PROBLEM DESCRIPTION>
Please count the lines in the data below that hold "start" and answer with the number by itself.

[Entries taken from a collection]
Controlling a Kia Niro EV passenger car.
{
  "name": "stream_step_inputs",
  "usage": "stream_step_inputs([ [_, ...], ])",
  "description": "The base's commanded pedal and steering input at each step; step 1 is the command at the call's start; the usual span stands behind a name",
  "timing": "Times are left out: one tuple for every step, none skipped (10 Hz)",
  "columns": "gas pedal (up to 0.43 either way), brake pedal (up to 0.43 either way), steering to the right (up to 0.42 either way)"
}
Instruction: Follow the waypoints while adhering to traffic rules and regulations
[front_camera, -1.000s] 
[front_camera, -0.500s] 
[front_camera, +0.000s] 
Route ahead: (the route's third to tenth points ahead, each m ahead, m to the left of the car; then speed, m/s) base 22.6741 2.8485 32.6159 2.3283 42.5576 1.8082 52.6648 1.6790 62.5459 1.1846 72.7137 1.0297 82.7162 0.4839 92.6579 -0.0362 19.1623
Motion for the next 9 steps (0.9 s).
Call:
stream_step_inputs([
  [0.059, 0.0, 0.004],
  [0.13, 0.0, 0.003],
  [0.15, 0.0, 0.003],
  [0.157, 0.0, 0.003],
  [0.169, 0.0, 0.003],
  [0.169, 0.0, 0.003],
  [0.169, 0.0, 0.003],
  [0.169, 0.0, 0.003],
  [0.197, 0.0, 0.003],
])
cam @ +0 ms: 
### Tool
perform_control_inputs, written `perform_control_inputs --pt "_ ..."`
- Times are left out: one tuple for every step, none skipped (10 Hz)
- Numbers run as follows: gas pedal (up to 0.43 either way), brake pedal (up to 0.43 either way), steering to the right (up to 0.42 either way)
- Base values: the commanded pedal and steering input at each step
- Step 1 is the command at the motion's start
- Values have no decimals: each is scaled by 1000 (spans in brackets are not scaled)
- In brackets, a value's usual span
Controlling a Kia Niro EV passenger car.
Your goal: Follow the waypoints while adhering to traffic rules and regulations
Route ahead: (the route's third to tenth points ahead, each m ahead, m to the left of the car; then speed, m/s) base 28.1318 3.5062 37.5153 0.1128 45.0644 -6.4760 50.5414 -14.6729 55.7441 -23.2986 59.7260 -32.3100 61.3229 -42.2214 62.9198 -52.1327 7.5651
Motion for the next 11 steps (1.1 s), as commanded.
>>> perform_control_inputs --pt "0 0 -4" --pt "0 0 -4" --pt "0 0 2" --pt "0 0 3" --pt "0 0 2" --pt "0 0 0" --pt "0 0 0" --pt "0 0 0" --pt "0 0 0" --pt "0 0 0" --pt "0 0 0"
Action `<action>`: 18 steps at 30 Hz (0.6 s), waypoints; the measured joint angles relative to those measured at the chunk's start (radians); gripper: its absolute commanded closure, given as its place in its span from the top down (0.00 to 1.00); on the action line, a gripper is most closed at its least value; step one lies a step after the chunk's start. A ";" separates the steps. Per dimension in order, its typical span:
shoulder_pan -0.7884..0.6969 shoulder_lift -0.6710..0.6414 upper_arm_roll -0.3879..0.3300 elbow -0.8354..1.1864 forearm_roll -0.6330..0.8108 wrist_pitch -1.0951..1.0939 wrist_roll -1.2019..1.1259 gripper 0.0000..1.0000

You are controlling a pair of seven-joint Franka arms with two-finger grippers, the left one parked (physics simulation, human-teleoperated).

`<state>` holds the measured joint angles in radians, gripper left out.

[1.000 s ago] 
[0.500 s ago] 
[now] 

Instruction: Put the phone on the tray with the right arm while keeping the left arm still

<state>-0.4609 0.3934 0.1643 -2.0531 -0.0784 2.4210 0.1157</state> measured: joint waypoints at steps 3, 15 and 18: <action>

TASK RESULT>
3